Изначально присущее артистизму чувство «самоценности формы», о котором в связи с Уистлером упоминает О. Дубова, постепенно укореняясь в европейском мировосприятии, оказалось способным привести к серьезным трансформациям общекультурной мировоззренческой оптики (и формированию, хочется добавить, оптики «транскультурной»), у которых, в свою очередь, были и художественные последствия. На эту мысль наводит возникновение в ХХ веке такого явления, как «метафизическая» живопись (итальянцы Карло Карра, Джорджо де Кирико, Джорджо Моранди; русские — Дмитрий Краснопевцев, Александр Волков), «скрытому артистизму» которой посвящает свое исследование Евгений Кондратьев. В его работе, к сожалению, об артистизме как таковом не говорится ничего четкого [9] , зато сказано много глубокого об отношениях искусства с прочими видами реальности.
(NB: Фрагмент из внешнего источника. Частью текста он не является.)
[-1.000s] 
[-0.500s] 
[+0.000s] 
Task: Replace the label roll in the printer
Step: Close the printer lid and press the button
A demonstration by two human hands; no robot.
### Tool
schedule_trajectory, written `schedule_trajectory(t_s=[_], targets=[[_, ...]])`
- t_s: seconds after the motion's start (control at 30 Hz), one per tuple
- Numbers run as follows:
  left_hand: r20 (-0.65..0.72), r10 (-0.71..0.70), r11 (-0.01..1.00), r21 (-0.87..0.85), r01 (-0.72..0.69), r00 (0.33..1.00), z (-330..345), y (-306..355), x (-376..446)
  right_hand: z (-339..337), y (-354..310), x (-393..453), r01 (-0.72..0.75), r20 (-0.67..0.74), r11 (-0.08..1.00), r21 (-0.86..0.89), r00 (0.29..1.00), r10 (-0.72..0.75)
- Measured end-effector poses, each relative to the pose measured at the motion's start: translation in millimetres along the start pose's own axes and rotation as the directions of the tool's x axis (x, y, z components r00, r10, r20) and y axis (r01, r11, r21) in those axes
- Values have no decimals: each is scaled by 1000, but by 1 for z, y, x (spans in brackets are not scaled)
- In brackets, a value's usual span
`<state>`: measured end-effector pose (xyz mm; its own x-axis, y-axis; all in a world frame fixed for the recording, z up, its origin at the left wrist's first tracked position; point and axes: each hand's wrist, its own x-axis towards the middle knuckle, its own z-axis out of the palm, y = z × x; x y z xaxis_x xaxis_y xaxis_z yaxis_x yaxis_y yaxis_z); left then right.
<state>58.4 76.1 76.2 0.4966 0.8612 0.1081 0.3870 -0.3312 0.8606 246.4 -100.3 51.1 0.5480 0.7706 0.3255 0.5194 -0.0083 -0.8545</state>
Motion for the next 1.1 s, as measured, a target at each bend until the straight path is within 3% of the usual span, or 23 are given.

«„Метафизический” натюрморт, — пишет Кондратьев, — обращает символ к собственной материальной составляющей»: делает материальную оболочку символа, служившую прежде средством обозначения, «самодостаточной целостностью». Это, однако, лишь повышает его значимость: увиденный таким образом предмет «выходит из прозрачной и устоявшейся системы корреспонденций и становится непроницаемым, таинственным „зеркалом” бессознательного». Художники «метафизического» направления «стали переконструировать и перетолковывать знакомую систему вещей», воссоздавать «сущность предмета» «через утверждение образа автономности». Они открыли, «что единичный предмет обладает <…> автономным смыслом, существовавшим задолго до придания предмету символического измерения». Они освобождают предмет от условностей, от пронизывающих его — предположительно — «абстрактных сил». У Краснопевцева «мы прочитываем <…> предметное сообщение как сообщение автономное, исходящее от самого материала, минующее условность культурного кода». Предмет сообщает нам о смысле бытия собственным голосом — напрямую.
Так вот: не начался ли путь к такому пониманию вещей от знакомых, как мы видели, еще XVI веку интуиций, согласно которым у виртуозно изображаемого предмета есть и собственная суверенная ценность, независимо от того, в какую систему значений он встроен?
В этом сборнике исследователи вообще говорят много плодотворного чаще всего тогда, когда высказываются не о самом артистизме (здесь часто оказывается трудно пойти далее самых общих, при всей их справедливости, слов [10] ), а как бы о совсем других вещах — хотя с ним и связанных.
«Неправильность (по сравнению с традиционными нормами изображения), — пишет, например, Валерий Турчин, исследующий „возможности приема приблизительности в построении новых форм и смыслов”, — воспринималась им (Кандинским. — О. Б. ) как творческий принцип, как выражение силы воображения. Она имела функцию преображающую, являлась моментом свободы. Внешняя хаотичность жеста-почерка создавала ощущение тварности и архаичности. Так, словно зритель присутствует при нарождении показанной ему картины».
Получается: артистизм, нашедший себе выражение в этой неправильности, — демиургичен. Именно он, «надсмысловой» слой изображаемого, дает почувствовать изображаемый мир в становлении, словно чудом возникающий из-под пальцев художника-творца.
Любопытные вещи высказывает и Олег Беспалов, рассматривающий «мистериальное начало в современном искусстве» с целью выявить в нем «грани артистизма». Тема артистизма как такового проговорена здесь настолько невнятно, что упорно кажется внешней по отношению к настоящим задачам работы. Беспалов ставит артистизм в прямую связь с мистериальным началом, которое понимает как соприкосновение с сакральными, дословесными аспектами бытия— с «некой изначальностью, к которой уходят истоки жизни». Мистериальные действа, согласно автору, — это те, что «выводят человека из пространств понятийных и действенно-волевых структур в мир до-них». В них «довоплотимое позволяет к себе прикоснуться, но без получения какого-либо знания о себе». Именно это происходит, утверждает он, в театре Ежи Гротовского и Анатолия Васильева, для которого «внутренний опыт поиска всегда много важнее, чем завершенный спектакль».